Louis-Nicolas Jandeaux, chargé de plaidoyer dette d’Oxfam France a déclaré :

« Avec le chaos économique causé par la pandémie de COVID-19 qui menace de faire reculer la lutte contre la pauvreté de plusieurs décennies, la prolongation de l’Initiative de suspension du service de la dette (ISSD) était le strict minimum que le G20 pouvait faire aujourd’hui. Malgré le cadre commun annoncé – une bonne nouvelle pour faire face à de profonds problèmes de solvabilité mais dont les détails restent encore inconnus – le fait de ne pas annuler les remboursements de dettes ne fera que retarder le tsunami qui risque d’engloutir de nombreux pays parmi les plus pauvres du monde, les laissant dans l’incapacité d’investir dans les systèmes de santé et les filets protection sociale dont ils ont si désespérément besoin. Une décision d’autant plus paradoxale qu’elle intervient 6 mois jour pour jour après l’appel du Président Macron ‘à annuler massivement les dettes des pays africains’. »

« Il est scandaleux que de puissants prêteurs privés et des institutions multilatérales comme la Banque mondiale soient toujours exclus du moratoire – la dette du secteur privé n’a toujours pas de mécanisme indépendant de révision. Les pays pauvres continuent de rembourser leurs dettes à de riches banques et autres fonds d’investissement au lieu d’investir dans leur réponse au COVID-19. La Zambie est au bord du défaut de paiement ; d’autres suivront si le G20 et les créanciers privés ne changent pas rapidement de cap. »

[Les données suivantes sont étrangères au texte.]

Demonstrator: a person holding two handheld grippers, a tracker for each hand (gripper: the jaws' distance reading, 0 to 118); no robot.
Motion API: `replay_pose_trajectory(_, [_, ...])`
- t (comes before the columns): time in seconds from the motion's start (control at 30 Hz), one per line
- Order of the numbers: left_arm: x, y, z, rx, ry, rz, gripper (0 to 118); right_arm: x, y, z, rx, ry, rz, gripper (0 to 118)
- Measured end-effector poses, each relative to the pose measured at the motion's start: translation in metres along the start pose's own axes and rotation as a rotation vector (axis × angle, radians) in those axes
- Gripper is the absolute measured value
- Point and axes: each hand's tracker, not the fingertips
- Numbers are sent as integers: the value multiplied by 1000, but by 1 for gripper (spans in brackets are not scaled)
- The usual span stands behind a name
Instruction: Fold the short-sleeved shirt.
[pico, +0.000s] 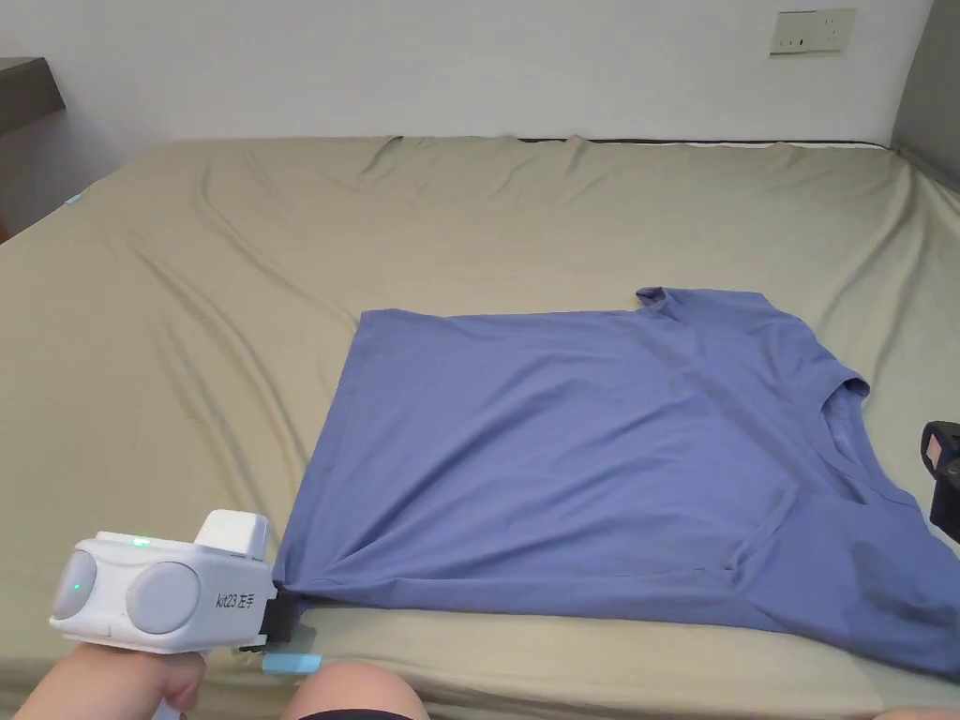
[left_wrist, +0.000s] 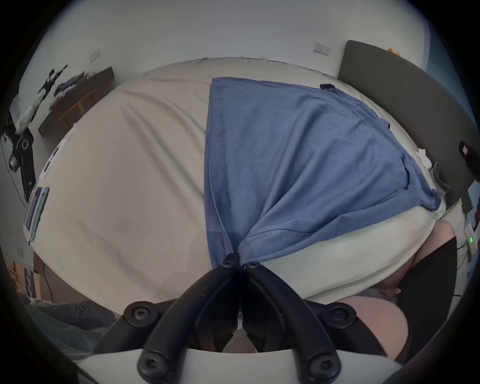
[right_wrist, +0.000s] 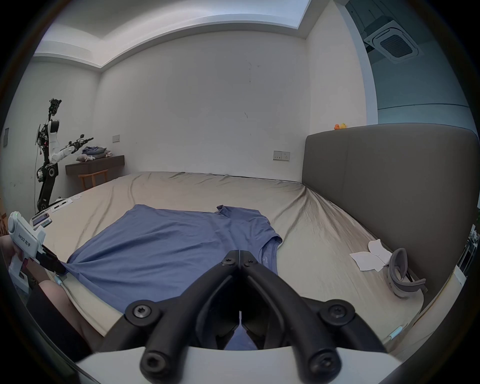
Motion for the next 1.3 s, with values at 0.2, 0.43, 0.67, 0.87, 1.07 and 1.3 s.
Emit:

« Annuler la dette est possible. Les géants de la finance, dont BlackRock, ont récemment accepté avec l’Argentine et l’Équateur une décote allant jusqu’à 50% sur leur dette privée, mais il n’y a pas eu de telles concessions pour les pays les plus pauvres. Si le G20 veut soutenir sérieusement des centaines de millions de personnes à traverser cette pandémie, la dette détenue par les pays riches, les organismes multilatéraux et les créanciers privés devrait être annulée. »

« Après plusieurs années de travaux, le G20 n’a pas réussi à finaliser un consensus sur la réforme de la taxation des multinationales. Si une réforme en profondeur de la fiscalité des multinationales est nécessaire, les pays qui s’attaquent à la pointe visible de l’iceberg avec une taxation unilatérale des GAFA ne devraient pas être victimes de sanctions. Ces mesures unilatérales restent une solution temporaire face à un problème systémique. Il est totalement immoral que les pays pauvres perdent chaque année pas moins de 100 milliards de dollars de revenus à cause des paradis fiscaux, alors qu’ils sont aux prises avec la dette et un manque critique de ressources pour lutter contre cette pandémie. »

Notes aux rédactions

La dernière étude d’Eurodad – coalition européenne sur la dette et le développement – L’initiative de suspension de la dette du G20 : écoper le Titanic avec un seau ? met en exergue que les 5,3 milliards de dollars de suspension du remboursement de la dette accordé par le G20 jusqu’ici ne représentent que 1,6 % du total des paiements effectués par les pays en développement en 2020.